= REQUIRED ACTION =
Write out again, exactly as they appear, the lines from the start of the data below through the line with "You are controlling"; no pictures.
=== Begin Enclosure ===
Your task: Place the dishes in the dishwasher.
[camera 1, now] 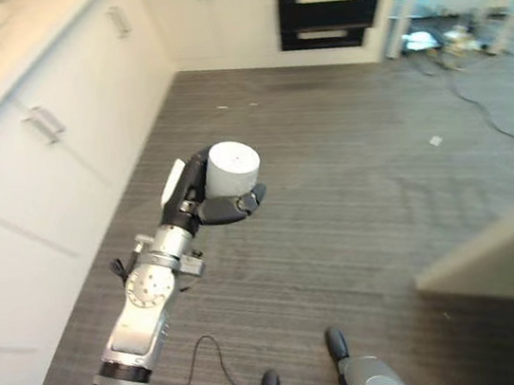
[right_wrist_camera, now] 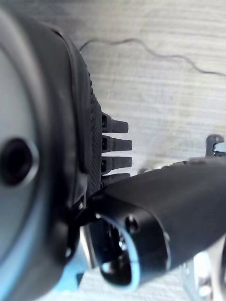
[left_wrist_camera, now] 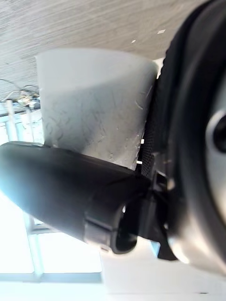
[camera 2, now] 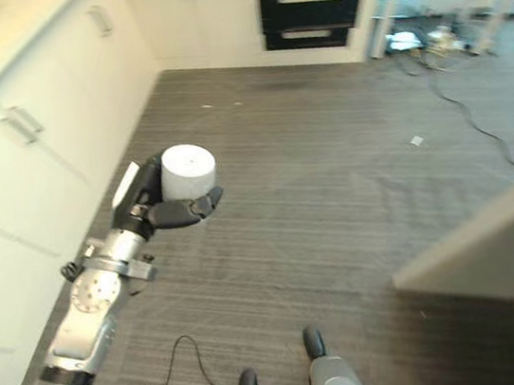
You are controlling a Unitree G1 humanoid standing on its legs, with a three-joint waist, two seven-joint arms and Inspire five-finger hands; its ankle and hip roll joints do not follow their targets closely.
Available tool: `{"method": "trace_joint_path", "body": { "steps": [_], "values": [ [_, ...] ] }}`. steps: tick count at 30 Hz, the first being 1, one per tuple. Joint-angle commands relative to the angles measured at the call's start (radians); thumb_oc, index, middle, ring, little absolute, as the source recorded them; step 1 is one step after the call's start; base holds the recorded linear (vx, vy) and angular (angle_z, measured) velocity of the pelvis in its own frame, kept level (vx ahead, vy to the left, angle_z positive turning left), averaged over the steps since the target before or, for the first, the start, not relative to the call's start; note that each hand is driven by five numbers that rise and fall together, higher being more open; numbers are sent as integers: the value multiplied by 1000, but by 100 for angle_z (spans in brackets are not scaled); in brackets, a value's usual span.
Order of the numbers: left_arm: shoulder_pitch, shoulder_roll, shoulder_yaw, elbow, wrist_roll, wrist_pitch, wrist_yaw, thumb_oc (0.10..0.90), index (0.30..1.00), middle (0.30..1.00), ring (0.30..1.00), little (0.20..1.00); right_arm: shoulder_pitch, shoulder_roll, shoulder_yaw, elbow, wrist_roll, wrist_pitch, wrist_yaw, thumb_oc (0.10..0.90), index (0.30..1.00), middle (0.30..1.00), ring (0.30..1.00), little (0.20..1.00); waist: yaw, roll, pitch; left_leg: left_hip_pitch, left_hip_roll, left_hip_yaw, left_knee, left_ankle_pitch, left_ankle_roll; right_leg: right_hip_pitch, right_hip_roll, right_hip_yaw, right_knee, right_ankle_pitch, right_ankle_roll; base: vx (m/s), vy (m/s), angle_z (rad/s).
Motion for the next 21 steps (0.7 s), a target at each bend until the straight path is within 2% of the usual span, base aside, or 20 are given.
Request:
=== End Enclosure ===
= FINISHED EXERCISE =
Your task: Place the dishes in the dishwasher.
[camera 1, now] 
[right_wrist_camera, now] 
[left_wrist_camera, now] 
[camera 2, now] 
You are controlling a Unitree G1 humanoid standing on its legs, with a three-joint waist, two seven-joint arms and Inspire five-finger hands; its ankle and hip roll joints do not follow their targets closely.

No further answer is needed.